Livepeer Studio incident

Outage - Livestreams are down in some regions

Major Resolved View vendor source →

Livepeer Studio experienced a major incident on May 20, 2024 affecting Livepeer Streaming API, lasting 50m. The incident has been resolved; the full update timeline is below.

Started
May 20, 2024, 03:28 PM UTC
Resolved
May 20, 2024, 04:18 PM UTC
Duration
50m
Detected by Pingoru
May 20, 2024, 03:28 PM UTC

Affected components

Livepeer Streaming API

Update timeline

  1. investigating May 20, 2024, 03:28 PM UTC

    We are currently investigating this issue.

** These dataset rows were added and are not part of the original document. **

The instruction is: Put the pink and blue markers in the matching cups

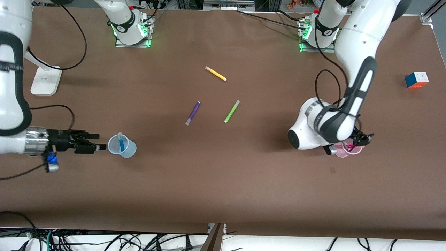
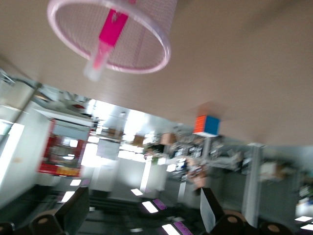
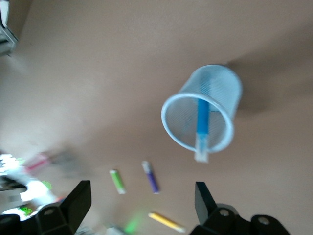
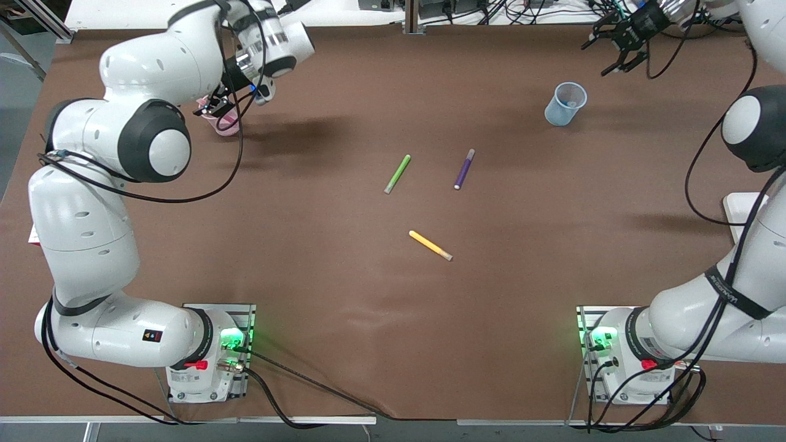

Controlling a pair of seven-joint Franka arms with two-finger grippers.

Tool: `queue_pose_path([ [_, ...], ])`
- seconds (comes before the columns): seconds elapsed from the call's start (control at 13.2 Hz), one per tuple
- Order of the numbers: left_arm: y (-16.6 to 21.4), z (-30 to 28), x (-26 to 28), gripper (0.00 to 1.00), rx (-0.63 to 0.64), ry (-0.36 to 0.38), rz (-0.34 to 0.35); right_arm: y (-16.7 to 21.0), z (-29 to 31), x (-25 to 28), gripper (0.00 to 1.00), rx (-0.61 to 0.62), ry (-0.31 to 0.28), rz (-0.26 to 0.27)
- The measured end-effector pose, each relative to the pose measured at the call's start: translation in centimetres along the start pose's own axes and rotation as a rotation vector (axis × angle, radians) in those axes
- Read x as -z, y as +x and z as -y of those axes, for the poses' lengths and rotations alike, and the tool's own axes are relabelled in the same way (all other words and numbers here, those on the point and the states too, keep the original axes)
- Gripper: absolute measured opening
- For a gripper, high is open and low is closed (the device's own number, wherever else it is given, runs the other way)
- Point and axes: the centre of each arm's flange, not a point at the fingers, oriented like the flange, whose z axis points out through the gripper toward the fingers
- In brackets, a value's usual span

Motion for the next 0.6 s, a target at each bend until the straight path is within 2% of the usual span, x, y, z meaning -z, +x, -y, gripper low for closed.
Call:
queue_pose_path([
  [0.23,-4.9,-0.7,2.6,1.00,0.345,-0.262,-0.090,-6.7,3.8,5.8,0.96,0.122,-0.269,-0.085],
  [0.38,-6.3,-1.3,4.2,1.00,0.519,-0.383,-0.130,-11.6,6.1,8.2,0.98,0.186,-0.446,-0.108],
  [0.45,-6.5,-1.3,5.0,1.00,0.564,-0.429,-0.175,-14.1,7.0,9.4,0.99,0.207,-0.510,-0.107],
  [0.6,-6.6,-0.4,5.8,1.00,0.608,-0.527,-0.284,-17.8,7.4,11.8,0.99,0.237,-0.560,-0.100],
])
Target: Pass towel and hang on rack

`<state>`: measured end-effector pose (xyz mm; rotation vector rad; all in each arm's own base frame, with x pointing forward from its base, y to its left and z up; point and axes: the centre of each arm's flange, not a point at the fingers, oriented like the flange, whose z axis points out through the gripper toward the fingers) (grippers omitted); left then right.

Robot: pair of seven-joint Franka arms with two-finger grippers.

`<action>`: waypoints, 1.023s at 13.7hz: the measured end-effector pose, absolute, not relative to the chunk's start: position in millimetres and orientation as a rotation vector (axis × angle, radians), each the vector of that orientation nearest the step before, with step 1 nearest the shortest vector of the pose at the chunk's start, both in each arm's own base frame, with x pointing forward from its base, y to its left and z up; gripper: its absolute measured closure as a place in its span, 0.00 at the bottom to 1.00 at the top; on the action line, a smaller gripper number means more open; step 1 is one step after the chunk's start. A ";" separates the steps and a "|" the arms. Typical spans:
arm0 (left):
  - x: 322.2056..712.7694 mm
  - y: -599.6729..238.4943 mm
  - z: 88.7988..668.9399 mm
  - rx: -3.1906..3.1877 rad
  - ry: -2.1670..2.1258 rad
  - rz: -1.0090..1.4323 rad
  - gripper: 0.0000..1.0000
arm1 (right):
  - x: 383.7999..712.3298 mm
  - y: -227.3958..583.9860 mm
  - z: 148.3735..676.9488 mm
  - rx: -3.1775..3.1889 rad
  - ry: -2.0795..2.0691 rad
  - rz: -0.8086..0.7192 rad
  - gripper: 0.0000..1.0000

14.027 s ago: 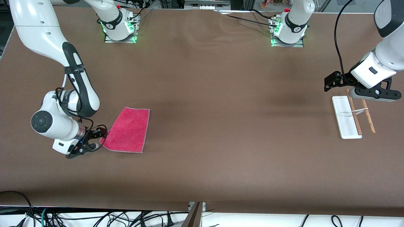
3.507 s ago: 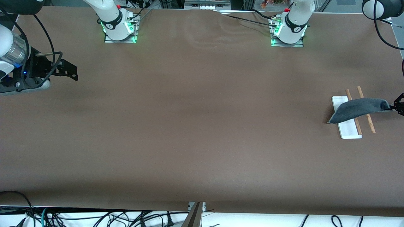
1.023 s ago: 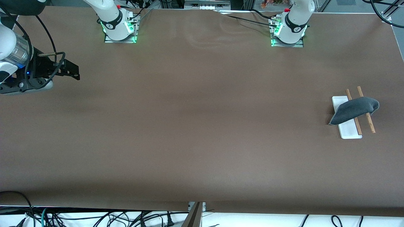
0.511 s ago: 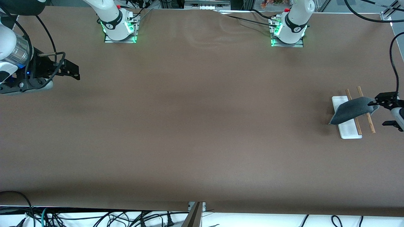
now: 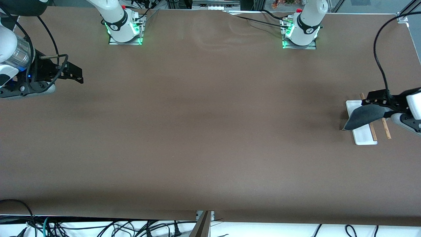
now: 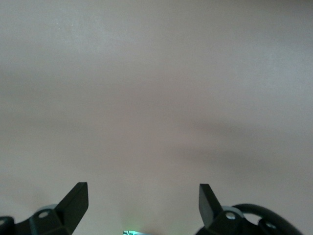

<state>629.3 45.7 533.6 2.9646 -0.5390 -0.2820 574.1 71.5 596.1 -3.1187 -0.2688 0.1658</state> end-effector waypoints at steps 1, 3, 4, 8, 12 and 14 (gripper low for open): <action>621.5 25.1 537.3 3.025 -0.512 -0.270 0.00 | 574.1 71.5 596.1 -3.119 -0.269 0.166 0.00; 602.0 -9.7 540.0 3.108 -0.381 -0.237 0.00 | 574.1 71.5 596.0 -3.119 -0.269 0.167 0.00; 594.5 -17.3 541.7 3.132 -0.314 -0.196 0.00 | 574.1 71.5 596.0 -3.119 -0.269 0.167 0.00; 579.4 -5.4 551.7 3.161 -0.204 -0.036 0.00 | 574.1 71.5 596.0 -3.119 -0.269 0.167 0.00; 575.3 -5.5 551.7 3.155 -0.187 -0.025 0.00 | 574.1 71.5 596.0 -3.119 -0.269 0.167 0.00; 575.3 -5.6 550.8 3.154 -0.179 -0.026 0.00 | 574.1 71.5 596.0 -3.119 -0.269 0.167 0.00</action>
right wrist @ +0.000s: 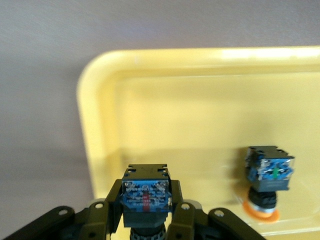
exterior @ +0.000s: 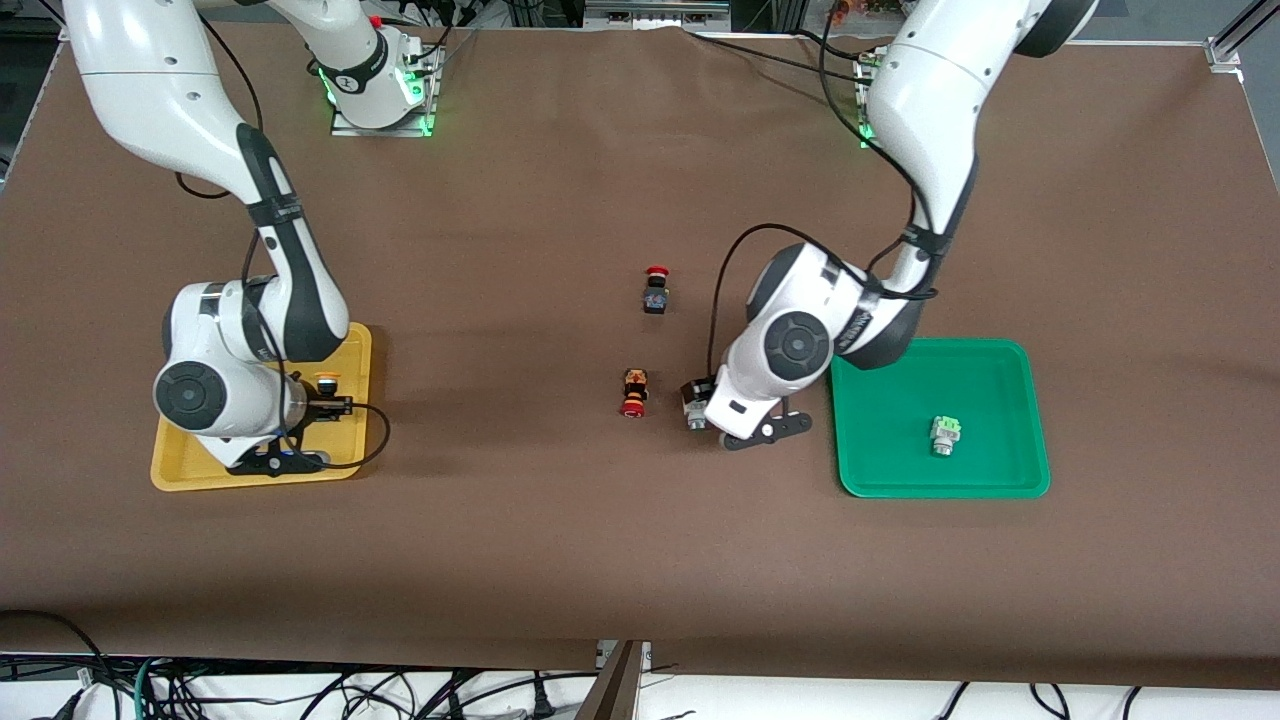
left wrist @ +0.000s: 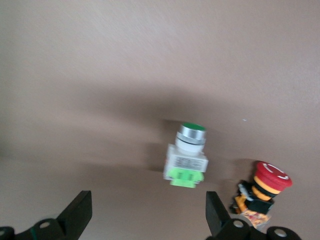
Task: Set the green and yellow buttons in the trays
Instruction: 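Release the green button in the green tray while the right gripper lifts, then place the orange button in the yellow tray while the left gripper grasps green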
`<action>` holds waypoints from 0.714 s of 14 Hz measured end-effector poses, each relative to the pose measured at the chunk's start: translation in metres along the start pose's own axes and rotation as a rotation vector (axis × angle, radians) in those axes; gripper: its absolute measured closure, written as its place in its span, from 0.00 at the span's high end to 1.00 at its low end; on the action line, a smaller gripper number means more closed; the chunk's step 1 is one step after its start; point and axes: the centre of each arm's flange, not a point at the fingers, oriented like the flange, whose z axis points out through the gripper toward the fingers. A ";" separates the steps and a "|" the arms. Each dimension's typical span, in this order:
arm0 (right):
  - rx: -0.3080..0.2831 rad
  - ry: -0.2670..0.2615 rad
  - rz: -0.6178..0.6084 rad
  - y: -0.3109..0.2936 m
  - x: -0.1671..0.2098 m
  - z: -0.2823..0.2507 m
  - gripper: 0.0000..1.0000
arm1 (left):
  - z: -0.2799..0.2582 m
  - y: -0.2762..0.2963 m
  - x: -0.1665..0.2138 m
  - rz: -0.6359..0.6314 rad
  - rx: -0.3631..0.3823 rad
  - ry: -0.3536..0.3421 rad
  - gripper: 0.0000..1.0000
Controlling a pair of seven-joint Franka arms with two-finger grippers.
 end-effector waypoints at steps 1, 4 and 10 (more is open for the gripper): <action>0.003 0.005 -0.010 0.007 -0.001 0.007 0.41 | 0.013 0.010 -0.008 -0.020 -0.010 0.012 1.00; 0.007 0.014 -0.004 0.018 -0.004 0.020 0.45 | 0.051 0.026 -0.022 -0.042 -0.028 0.035 1.00; 0.009 0.065 -0.003 0.024 0.001 -0.068 1.00 | 0.061 0.023 -0.014 -0.024 -0.022 0.048 0.71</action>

  2. resolved May 20, 2024, 04:18 PM UTC

    This incident has been resolved.

  3. postmortem May 24, 2024, 05:43 PM UTC

    # **Summary** This is a post-mortem describing the incident being investigated on 05/20/24 [https://status.livepeer.studio/incidents/tdrw49vj8y87](https://status.livepeer.studio/incidents/tdrw49vj8y87) # Incident ## Description Users reported frequent rebuffering and the inability to start or view streams. Upon investigation, the Livepeer Studio team discovered that this issue affected all regions. Our primary cloud storage provider reported an outage on May 20 from 15:11 UTC to 15:59 UTC. During this outage, a bug in the retry mechanism for uploading recordings caused several servers to lock up and become unresponsive. ## Impact * Livestreams: * Current livestreams in some regions \(London, Frankfurt, Stockholm\) would experience rebuffering * New livestreams in some regions may not have been able to stream * Viewers: * Current and new viewers in some regions experienced a high rebuffer rate * VOD: * Uploading assets and live recording will take a long time to process ## Current status The service has been fully restored [https://status.livepeer.studio/](https://status.livepeer.studio/) ## Timeline * 11:00 AM EST - An internal alert triggered an investigation by the Livepeer Studio team to identify and find the cause of this alert * 11:11 AM EST - A status alert from our storage provider notified us of an outage in one of the US regions * 12:05 PM EST - An investigation led to an outage by our storage provider at 11:11 AM EST indicated as one of the reasons for this incident * 12:18 PM EST - After monitoring the fix for the incident, the Livepeer Studio team concluded that the issue was resolved # Prevention * We enhanced our retry mechanism and implemented additional failover solutions. These solutions correctly switch to our secondary backup storage provider if the primary storage provider experiences any outages.